Parents challenged to plan summer activities

Children swim in a pool in Amman in this file photo. (Photo: Jordan News)
AMMAN — With the summer holiday around the corner, parents are looking for new ways to keep their children engaged as summer camps remain closed due to the pandemic. اضافة اعلان

Dina Kababji, mother to a 10-year-old girl, describes feeling frustrated at the lack of structured activities, like summer camps, where children could be tucked away for the day and kept stimulated by field trips, sports, and museum visits. She will be “overwhelmed by the thought of her daughter sitting around for two months,” without school assignments or clubs keeping her busy. 

Kababji also emphasized the importance of having her daughter spend time outdoors, where she can safely play with the neighbors’ kids from a distance and get her exercise in. 

Others, fearing that monotonous summer days with limited social interaction will drain their kids, are encouraging their children to pick up new skills. 

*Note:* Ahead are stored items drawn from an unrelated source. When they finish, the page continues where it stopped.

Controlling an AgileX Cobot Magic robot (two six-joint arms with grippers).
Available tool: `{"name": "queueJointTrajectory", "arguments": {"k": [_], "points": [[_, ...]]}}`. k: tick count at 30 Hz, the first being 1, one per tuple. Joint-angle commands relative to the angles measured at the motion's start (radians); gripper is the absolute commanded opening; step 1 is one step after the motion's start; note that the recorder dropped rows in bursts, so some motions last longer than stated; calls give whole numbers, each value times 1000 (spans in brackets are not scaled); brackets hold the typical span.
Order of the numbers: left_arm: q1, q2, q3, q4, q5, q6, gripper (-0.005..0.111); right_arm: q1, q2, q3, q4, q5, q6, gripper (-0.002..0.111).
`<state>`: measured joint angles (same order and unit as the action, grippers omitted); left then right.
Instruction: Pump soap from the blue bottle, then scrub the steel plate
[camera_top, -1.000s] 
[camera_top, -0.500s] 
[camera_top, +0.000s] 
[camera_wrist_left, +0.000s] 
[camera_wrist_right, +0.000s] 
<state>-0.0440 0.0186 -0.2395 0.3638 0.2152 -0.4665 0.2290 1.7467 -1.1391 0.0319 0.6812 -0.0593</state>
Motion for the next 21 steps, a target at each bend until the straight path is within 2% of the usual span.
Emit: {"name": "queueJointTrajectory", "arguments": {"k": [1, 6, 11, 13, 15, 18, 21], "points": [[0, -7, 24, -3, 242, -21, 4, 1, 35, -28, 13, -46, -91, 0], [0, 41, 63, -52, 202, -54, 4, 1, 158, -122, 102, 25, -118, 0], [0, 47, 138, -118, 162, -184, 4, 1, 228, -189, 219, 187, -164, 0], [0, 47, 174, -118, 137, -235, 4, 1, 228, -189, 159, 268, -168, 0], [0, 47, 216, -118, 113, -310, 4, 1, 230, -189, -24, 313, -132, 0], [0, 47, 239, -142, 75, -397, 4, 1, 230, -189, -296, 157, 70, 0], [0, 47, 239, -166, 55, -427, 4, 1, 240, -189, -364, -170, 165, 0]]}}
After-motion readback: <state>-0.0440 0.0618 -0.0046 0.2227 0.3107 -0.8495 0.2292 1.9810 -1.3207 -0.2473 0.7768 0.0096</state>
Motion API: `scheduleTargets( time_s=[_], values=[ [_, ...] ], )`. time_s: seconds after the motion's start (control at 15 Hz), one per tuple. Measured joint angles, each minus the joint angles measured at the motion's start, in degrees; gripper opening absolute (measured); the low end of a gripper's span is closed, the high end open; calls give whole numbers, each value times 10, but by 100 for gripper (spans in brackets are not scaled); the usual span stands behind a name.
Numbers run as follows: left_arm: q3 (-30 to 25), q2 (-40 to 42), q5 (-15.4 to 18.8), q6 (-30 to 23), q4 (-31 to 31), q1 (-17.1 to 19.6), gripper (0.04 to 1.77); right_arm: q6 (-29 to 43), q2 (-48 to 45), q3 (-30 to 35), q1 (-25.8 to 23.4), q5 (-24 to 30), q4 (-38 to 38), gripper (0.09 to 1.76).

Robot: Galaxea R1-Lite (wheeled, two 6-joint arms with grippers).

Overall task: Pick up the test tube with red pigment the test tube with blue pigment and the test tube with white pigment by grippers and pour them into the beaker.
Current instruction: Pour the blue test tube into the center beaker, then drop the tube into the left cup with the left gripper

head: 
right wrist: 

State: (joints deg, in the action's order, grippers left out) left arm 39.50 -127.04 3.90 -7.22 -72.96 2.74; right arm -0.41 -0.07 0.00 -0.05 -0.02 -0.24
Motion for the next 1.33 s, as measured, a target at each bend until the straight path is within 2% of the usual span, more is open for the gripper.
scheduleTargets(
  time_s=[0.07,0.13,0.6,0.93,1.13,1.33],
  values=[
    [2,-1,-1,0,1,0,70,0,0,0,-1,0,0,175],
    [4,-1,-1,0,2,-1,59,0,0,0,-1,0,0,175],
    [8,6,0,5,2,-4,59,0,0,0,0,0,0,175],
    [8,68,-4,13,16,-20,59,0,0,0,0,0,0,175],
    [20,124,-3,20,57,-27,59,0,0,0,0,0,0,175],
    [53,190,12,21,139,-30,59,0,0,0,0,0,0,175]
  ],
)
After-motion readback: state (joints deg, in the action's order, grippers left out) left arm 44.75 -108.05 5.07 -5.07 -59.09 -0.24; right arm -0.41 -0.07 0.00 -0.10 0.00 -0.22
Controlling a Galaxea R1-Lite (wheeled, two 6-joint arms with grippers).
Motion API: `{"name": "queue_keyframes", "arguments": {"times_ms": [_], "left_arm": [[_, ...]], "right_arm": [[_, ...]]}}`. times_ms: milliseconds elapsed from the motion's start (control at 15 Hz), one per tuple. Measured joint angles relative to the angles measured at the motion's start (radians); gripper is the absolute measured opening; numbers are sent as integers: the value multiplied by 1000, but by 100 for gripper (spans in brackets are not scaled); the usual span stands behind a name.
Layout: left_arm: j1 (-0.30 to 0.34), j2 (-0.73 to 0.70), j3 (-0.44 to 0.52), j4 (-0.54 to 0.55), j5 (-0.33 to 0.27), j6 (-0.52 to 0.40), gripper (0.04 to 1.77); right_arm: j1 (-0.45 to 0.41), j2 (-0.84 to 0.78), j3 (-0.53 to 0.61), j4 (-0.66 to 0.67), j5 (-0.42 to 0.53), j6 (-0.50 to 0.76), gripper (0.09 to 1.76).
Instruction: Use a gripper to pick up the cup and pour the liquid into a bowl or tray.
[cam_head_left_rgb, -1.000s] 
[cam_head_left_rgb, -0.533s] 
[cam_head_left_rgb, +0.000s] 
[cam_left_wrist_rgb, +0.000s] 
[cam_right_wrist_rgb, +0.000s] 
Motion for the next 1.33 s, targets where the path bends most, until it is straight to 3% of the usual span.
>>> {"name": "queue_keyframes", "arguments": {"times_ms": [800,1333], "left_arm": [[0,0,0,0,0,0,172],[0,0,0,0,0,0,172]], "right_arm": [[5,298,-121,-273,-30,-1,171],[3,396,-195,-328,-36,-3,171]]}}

Reem Ghezawi, mother to an eight-year-old boy, notes the value in using free time to improve language skills and practice reading. She believes that restricted travel presents an opportunity to engage in local tourism, where her son can “explore new parts of Jordan while spending more time with family.” 

Kindergarten teacher Siwar Qasrawi, who teaches her classes virtually, explains that her young students “don’t really know why they’re behind a screen all day” and are unable to fully grasp the idea of a pandemic. She insists that parents have a certain responsibility to uphold in mitigating the detrimental effects of online school and keeping their children stimulated in in-person activities, and hopes that the reopening of playgrounds and daycare centers will ease some of that stress. 

An education expert and psychologist, Amina Hattab says that parents should use the summer to immerse their kids in local communities after much time spent indoors. She believes that children need to regain certain social skills and spend time with their families and communities to make up for time lost.

Hattab, who has a PhD in psychology and runs her own practice, proposes volunteering as a way of “building community.” She also suggests encouraging children to read short stories and novels, outside of school curricula, to make up for some of the shortcomings of online classes.  

With vaccine rollout on the rise across the country, more activities are becoming available for children to get involved, including socially distant pottery, drawing, and painting classes at the Creative Art Center Amman and art and culinary workshops at the Haya Cultural Center for children between the ages of 3 and 8. Indoor spaces like the Children’s Museum and Climbat have also reopened their doors and are providing classes to adults and children alike. Hiking trails, like those at the Ajloun Forest Reserve, also remain an option for outdoor activities. 

Despite the burden of keeping children busy during long summer days, parents can capitalize on the country’s gradual reopening to provide their kids with a semblance of a typical summer and relieve some of the pressures of online school.